En contact avec Mohamed Merah ?
Ce n’est pas une première pour le Sénégalais (il est né au Sénégal et n’est arrivé en France qu’à 7 ans). Omar Omsen a grandi dans le quartier « sensible » de l’Ariane, à Nice. En 1995, celui qui n’est pas encore Frère Omsen est incarcéré pour une tentative de meurtre. Il a volontairement percuté un homme en voiture dans le cadre de règlements de comptes entre les bandes rivales des quartiers de l’Ariane et des Moulins. Cela aurait dû suffire pour le mettre hors d’état de nuire, mais non : après seulement cinq années en détention, on le retrouve encore mêlé à des affaires de braquages. Qui n’ont pas plus de conséquences…

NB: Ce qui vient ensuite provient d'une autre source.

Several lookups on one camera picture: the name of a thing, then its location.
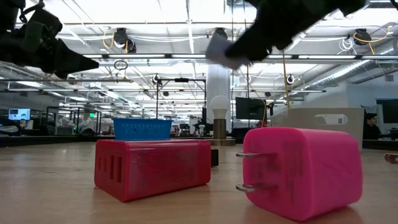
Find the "lamp base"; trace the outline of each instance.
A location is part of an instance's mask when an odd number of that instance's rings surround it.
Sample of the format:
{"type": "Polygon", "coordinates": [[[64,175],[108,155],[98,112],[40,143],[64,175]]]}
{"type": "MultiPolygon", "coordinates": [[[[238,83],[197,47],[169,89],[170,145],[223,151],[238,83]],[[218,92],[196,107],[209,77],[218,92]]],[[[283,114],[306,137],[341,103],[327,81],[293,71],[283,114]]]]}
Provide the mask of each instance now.
{"type": "Polygon", "coordinates": [[[213,121],[214,139],[226,139],[226,120],[214,119],[213,121]]]}
{"type": "Polygon", "coordinates": [[[208,139],[211,146],[234,146],[235,139],[208,139]]]}

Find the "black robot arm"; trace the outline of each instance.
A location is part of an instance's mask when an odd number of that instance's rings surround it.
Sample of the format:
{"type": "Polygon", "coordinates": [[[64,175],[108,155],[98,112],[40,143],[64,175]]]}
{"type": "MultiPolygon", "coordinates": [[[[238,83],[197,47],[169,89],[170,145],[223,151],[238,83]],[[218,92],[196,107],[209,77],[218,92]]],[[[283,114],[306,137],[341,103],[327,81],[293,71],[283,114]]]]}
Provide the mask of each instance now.
{"type": "Polygon", "coordinates": [[[361,9],[366,0],[245,0],[257,8],[254,24],[226,52],[229,58],[265,59],[276,47],[282,50],[292,38],[327,14],[344,15],[361,9]]]}
{"type": "Polygon", "coordinates": [[[41,68],[66,78],[69,73],[98,68],[55,38],[62,30],[59,19],[44,9],[43,0],[24,11],[25,0],[0,0],[0,60],[20,66],[41,68]],[[18,12],[24,25],[16,29],[18,12]],[[28,21],[26,14],[33,12],[28,21]]]}

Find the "blue basket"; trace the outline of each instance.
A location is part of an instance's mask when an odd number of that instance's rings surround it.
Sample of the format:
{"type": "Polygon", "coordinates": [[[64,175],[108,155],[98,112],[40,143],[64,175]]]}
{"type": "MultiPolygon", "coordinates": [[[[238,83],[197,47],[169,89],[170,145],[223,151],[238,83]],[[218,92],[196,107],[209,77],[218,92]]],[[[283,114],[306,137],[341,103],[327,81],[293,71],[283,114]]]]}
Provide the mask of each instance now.
{"type": "Polygon", "coordinates": [[[113,118],[115,140],[148,141],[170,139],[172,120],[113,118]]]}

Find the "wooden table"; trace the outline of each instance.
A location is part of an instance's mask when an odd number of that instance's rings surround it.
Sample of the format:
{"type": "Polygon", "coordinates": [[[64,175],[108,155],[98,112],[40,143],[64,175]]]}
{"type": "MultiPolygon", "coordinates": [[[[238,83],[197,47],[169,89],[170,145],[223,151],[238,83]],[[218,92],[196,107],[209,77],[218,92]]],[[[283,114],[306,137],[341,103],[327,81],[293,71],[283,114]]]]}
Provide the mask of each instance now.
{"type": "MultiPolygon", "coordinates": [[[[94,186],[95,144],[0,149],[0,223],[295,223],[253,206],[241,183],[241,145],[220,148],[220,166],[202,187],[121,203],[94,186]]],[[[398,166],[364,150],[364,193],[349,208],[307,223],[398,223],[398,166]]]]}

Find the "computer monitor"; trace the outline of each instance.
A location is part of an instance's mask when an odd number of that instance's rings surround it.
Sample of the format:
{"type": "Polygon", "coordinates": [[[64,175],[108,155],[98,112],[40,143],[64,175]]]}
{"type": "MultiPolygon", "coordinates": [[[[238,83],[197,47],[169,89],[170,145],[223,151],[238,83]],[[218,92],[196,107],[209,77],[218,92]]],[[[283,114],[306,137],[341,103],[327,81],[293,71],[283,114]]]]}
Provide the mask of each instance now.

C’est à partir de 2005, après un retour à la religion opéré derrière les barreaux – ben tiens ! –, qu’on va le retrouver prêchant au bas des tours de la cité Bon-Voyage, toujours dans les quartiers Est de Nice, ou aux abords de son stade de football. Il ne se contente pas de prêcher en direct puisqu’il est aussi l’un des premiers à se lancer dans la réalisation de vidéos islamistes diffusées sur internet.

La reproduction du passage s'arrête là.